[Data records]

===

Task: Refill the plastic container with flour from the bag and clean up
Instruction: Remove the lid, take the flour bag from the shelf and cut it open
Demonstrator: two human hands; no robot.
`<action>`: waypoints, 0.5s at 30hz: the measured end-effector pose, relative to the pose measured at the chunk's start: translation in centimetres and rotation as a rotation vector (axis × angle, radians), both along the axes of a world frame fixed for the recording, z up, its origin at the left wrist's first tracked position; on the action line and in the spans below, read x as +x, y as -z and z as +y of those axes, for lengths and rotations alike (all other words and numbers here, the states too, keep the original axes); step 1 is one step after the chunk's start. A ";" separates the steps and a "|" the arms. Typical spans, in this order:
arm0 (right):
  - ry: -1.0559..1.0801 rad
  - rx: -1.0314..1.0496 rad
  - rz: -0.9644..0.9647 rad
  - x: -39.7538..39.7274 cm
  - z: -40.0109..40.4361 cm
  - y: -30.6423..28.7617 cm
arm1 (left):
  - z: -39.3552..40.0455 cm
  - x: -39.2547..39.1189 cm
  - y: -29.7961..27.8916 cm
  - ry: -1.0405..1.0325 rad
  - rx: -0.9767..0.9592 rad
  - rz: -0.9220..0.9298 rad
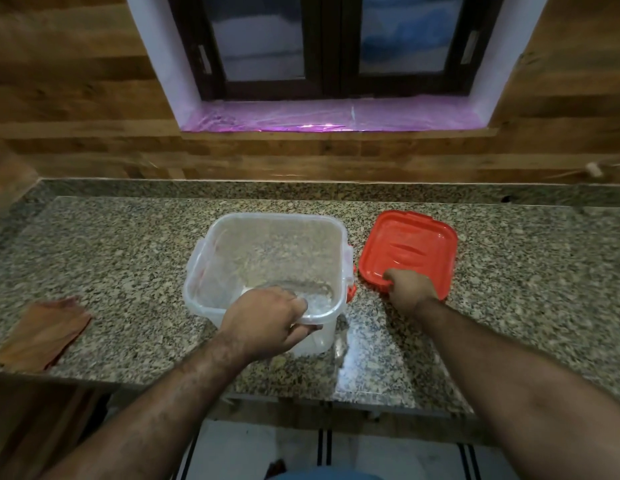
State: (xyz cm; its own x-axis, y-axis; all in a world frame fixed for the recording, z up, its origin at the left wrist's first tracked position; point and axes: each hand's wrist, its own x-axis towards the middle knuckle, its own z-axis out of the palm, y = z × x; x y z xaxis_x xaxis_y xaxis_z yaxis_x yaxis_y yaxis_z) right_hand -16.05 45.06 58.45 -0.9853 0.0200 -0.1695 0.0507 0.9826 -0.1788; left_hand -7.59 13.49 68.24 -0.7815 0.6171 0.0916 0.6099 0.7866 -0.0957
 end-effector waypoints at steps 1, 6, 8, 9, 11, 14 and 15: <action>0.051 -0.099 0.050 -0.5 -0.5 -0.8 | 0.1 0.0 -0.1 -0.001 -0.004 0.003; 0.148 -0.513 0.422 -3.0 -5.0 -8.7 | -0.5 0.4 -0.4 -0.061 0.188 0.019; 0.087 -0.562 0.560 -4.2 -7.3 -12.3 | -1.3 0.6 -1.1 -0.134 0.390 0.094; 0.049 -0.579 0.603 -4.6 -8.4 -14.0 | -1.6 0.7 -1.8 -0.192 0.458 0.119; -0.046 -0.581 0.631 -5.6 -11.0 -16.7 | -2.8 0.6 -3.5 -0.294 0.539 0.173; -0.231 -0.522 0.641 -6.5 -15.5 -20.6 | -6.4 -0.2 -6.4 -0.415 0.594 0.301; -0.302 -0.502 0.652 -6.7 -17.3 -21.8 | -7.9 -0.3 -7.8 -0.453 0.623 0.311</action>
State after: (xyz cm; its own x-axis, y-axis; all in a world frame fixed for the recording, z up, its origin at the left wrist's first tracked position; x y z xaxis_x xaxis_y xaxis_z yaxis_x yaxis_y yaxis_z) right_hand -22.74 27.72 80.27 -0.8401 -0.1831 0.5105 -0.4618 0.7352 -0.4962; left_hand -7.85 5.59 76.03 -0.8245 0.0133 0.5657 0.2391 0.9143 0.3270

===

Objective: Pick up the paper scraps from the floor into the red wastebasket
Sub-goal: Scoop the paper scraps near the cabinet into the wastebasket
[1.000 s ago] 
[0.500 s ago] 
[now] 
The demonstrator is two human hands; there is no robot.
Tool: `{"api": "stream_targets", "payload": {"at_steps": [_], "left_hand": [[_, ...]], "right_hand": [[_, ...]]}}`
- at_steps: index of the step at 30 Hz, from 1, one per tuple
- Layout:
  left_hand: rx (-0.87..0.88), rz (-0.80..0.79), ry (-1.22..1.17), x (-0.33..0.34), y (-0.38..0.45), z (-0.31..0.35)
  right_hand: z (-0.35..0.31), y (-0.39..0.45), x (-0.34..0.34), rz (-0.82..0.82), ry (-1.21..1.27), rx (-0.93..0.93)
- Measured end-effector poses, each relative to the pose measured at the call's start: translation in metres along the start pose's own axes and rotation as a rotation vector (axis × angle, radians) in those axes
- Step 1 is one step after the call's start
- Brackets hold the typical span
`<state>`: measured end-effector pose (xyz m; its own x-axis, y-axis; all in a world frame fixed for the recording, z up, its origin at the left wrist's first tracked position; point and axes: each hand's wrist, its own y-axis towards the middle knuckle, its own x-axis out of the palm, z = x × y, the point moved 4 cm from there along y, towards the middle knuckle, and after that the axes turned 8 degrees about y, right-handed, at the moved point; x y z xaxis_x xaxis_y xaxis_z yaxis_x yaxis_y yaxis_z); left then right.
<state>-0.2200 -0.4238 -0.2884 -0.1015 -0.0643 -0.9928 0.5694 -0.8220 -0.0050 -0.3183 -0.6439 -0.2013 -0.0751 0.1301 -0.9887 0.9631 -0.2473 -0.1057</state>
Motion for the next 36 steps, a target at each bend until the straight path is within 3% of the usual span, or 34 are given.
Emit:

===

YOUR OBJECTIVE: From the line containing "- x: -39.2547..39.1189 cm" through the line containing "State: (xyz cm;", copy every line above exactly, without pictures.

TASK ANSWER:
  - x: -39.2547..39.1189 cm
  - y: -29.7961..27.8916 cm
  - ry: -1.0405..1.0325 rad
  - rx: -0.9767..0.9592 rad
  - rz: -0.9220..0.9298 rad
State: (xyz cm; its own x-axis, y-axis; all in a world frame fixed for the recording, z up, its origin at the left wrist's first tracked position; point and axes: each hand's wrist, its own x-axis towards the middle knuckle, its own z-axis out of the palm, y = z × x; x y z xaxis_x xaxis_y xaxis_z yaxis_x yaxis_y yaxis_z) right_hand -16.05 45.06 58.45 -0.9853 0.0200 -0.1695 0.0507 0.9826 -0.1788; left_hand -7.59 13.49 68.24 -0.7815 0.6171 0.0916 0.6099 0.7866 -0.0957

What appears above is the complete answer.